Brown University News Bureau

The Brown University News Bureau

1995-1996 index

Distributed March 6, 1996
Contact: Richard Morin

Erasing lines in the sand

Brown professors examine Arab-Israeli conflict through literature

Brown professors Kamal Abdel-Malek and David Jacobson have created a course that uses literature to help students of all ethnic and religious backgrounds understand the decades-old Arab-Israeli conflict without being mired in political ideology.

PROVIDENCE, R.I. -- The many lines drawn in the Middle Eastern sand make finding common ground between Arabs and Jews a nearly impossible task. But two Brown University professors are determined to show how literature may help ease tensions in the decades-long Arab-Israeli conflict.

David Jacobson, the Dorot assistant professor of Judaic studies, and Kamal Abdel-Malek, lecturer in the Department of Comparative Literature, have created a course titled "Arabs and Jews: Their Encounters in Contemporary Israeli and Arabic Literature" to help students of all ethnic and religious backgrounds understand the attitudes of participants on both sides of the Arab-Israeli conflict.

"We believe that basic cultural assumptions about the other are embedded in the literature of each group and therefore this literature is a valuable source for understanding the nature of the Arab-Israeli conflict," said Jacobson. "Furthermore, we are convinced that Arab and Jewish writers of fiction, poetry and drama approach relations with the other in a more complex and insightful way than those who express a fixed political position based on stereotyped assumptions."

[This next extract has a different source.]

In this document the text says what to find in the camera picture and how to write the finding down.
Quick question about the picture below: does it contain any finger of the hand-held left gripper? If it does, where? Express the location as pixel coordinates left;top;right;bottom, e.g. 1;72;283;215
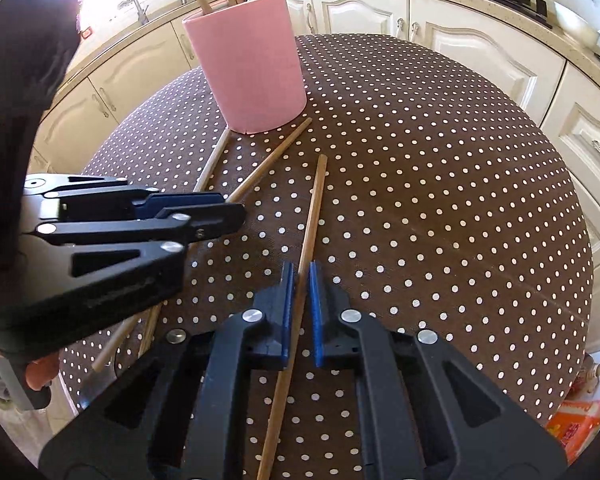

Abdel-Malek and Jacobson carefully avoid political discussions in favor of examining viewpoint. "We are not concerned with the facts of what happened, but how each side portrays in literature what happened," said Jacobson.

Their 70 students often bring parents and friends to share in the unique experience. "I am a student of Arab-Islamic descent," said Fareed Elcott '99 of Los Angeles, Calif. "... This class has been really difficult because you have your own stereotypes imbedded in you and those are being challenged from an intellectual perspective." Lani Habibullah '97 of Mantua, N.J., agreed. "Literature is a lot more personal," she said. "It allows you to see both sides of the same issue."

The course has also introduced students with little background on the age-old conflict to the perspectives of both sides. "I came into the course with little knowledge or understanding," said Amanda Kreiss '99 of Northbrook, Ill. "Through literature and the experiences of both professors I have received a personal perspective on the lives of both peoples."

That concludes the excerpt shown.